E´ una vera e propria lista nera. Contiene le somme che 61 tra i 90 deputati dell´Ars, devono al Fisco. Cartelle esattoriali che nel corso degli anni i parlamentari non hanno pagato e che ora sono stati chiamati a rifondere. La lista sarà depositata al Procuratore capo di Palermo da Antonio Fiumefreddo direttore della società regionale Riscossione Sicilia, cui la società da lui guidata avrebbe pignorato parte degli stipendi per saldare vecchi debiti non pagati. La polemica è nata dopo la bocciatura in Aula di una norma che avrebbe stanziato 2,5 milioni per Riscossione Sicilia evitandone il fallimento. La società svolge nell´Isola le stesse attività di Equitalia a livello nazionale e la chiusura comporterebbe il licenziamento di 702 dipendenti. «Hanno votato contro per vendicarsi del pignoramento» ha detto Fiumefreddo. E in una lunga nota si è scagliato contro il Parlamento scatenando la reazione immediata del presidente dell´Ars Giovanni Ardizzone. Il Consiglio di presidenza ha dato incarico all´avvocato Enrico Sanseverino "di valutare i profili di responsabilità delle dichiarazioni rilasciate dal presidente di Riscossione Sicilia, Antonio Fiumefreddo, e di avviare le più opportune azioni giudiziarie in sede civile e penale".

Nelle cartelle esattoriali c´è di tutto. Si va da somme da 2 mila euro che probabilmente sono dovute a contravvenzioni o multe non pagate negli anni ai 5 milioni di Francesco Riggio, ex presidente del Ciapi di Palermo, indagato per lo scandalo della Formazione professionale.
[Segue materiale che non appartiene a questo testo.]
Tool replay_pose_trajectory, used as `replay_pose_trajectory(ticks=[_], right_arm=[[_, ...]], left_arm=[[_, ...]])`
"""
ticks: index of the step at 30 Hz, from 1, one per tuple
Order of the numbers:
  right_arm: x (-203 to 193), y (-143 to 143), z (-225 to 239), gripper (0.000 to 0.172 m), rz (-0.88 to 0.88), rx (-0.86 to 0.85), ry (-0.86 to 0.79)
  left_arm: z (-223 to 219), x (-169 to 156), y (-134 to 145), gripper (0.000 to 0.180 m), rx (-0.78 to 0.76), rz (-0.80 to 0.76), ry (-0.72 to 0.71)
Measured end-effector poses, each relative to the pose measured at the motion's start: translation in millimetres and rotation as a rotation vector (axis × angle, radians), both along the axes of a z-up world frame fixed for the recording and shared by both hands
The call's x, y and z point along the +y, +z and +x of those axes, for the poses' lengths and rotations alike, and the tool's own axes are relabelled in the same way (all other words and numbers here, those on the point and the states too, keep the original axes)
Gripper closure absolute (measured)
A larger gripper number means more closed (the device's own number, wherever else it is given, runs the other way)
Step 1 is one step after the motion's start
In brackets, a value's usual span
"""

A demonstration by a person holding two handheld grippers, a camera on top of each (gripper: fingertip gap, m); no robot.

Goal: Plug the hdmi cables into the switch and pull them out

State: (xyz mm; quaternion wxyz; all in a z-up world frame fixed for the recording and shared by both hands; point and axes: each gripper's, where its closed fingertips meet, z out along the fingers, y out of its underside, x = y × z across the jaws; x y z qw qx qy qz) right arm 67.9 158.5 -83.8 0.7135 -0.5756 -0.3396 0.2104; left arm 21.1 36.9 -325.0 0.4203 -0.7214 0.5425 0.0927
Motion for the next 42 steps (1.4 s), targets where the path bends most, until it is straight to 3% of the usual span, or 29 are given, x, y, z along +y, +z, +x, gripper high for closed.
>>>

Spiccano anche i 40 mila euro che il presidente Rosario Crocetta (foto) deve al Fisco e che il presidente ha chiesto di rateizzare per mettersi in regola. Il procedimento di pignoramento di 15 delle indennità parlamentari sarà attuato per quanti non si sono messi in regola dopo l´avviso ricevuto in giugno o per chi non ha concordato la rateizzazione. Tra chi ha deciso di rateizzare Nello Musumeci (110 mila euro), il più ricco deputato siciliano, il notaio Giombattista Coltraro (97 mila euro), Pippo Nicosia (187 mila euro). E i deputati iblei? La lista è guidata da Giorgio Assenza, 71 mila euro, che ha chiesto la rateizzazione del debito. Nello Di Pasquale, Orazio Ragusa, Vanessa Ferreri e Pippo Digiacomo hanno invece un debito "sotto i 2 mila euro" e non sono dunque perseguibili da Riscossione Sicilia.


POVERINI
04/01/2016 | 15.38.41
MILENA

POVERINI NON POSSONO PAGARE? NO E´ VIZIO PROPRIO DI CATEGORIA, I POVERI DISGRAZIATI CHE NON POSSIAMO ARRIVARE MANCO A FINE MESE CI IMPEGNIAMO E PAGHIAMO LE TASSE I MUTUI E QUANT´ALTRO E LORO CON IL LORO BEL STIPENDIONE SI PERMETTONO DI FARE CIO´ MA COS´E LA CASTA........ MA DAVVERO DITE? FINITELA ANDATEVENE A CASA........ NON SIETE DEGNI. PER NESSUNA COSA.